→ What you have to do: Would you reproduce exactly the lines below from the one holding "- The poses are" through the one holding "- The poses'", inclusive, and no others?

→ Exercise data:
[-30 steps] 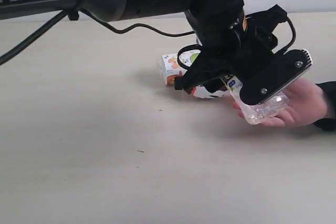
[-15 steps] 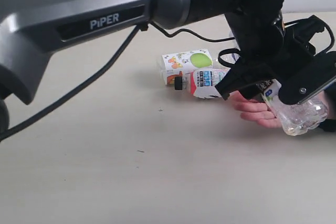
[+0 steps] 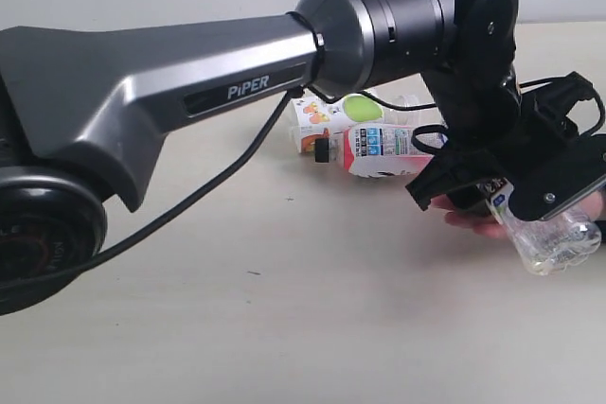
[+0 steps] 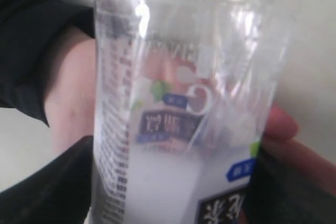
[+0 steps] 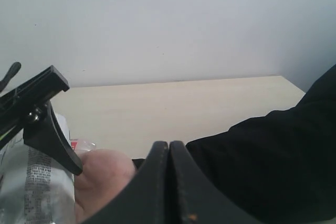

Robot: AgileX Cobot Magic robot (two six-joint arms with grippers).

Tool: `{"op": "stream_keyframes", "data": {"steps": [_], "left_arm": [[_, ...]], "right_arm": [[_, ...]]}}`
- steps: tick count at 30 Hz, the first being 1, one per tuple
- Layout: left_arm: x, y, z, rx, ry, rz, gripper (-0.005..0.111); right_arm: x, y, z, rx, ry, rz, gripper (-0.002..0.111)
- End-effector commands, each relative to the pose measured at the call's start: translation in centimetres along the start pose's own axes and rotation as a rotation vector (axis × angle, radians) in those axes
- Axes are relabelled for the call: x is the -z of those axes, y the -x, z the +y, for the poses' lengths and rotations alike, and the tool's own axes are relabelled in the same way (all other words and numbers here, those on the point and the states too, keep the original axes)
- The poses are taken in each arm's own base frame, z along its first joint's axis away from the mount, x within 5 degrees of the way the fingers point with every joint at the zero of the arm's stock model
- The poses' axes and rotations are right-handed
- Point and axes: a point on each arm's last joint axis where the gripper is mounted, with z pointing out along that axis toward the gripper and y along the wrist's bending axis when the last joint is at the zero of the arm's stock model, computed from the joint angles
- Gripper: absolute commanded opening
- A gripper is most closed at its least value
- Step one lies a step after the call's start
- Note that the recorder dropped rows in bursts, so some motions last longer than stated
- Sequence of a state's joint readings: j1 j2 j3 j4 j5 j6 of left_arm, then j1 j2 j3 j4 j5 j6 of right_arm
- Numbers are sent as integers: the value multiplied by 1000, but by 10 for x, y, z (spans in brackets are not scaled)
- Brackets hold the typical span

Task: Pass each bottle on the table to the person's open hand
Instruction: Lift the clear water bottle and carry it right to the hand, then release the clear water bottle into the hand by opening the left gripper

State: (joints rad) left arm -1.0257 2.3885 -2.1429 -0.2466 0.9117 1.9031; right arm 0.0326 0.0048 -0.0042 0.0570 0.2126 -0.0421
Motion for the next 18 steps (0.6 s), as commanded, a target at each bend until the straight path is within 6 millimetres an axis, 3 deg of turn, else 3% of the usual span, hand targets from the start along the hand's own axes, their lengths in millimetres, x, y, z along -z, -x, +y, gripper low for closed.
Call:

→ Result:
- The poses are taken in each arm's own base frame, z along its first joint's axis away from the mount, x within 5 degrees of the way the fingers point with every joint at the zero of the arm's stock model
- The poses' axes and rotations are right-handed

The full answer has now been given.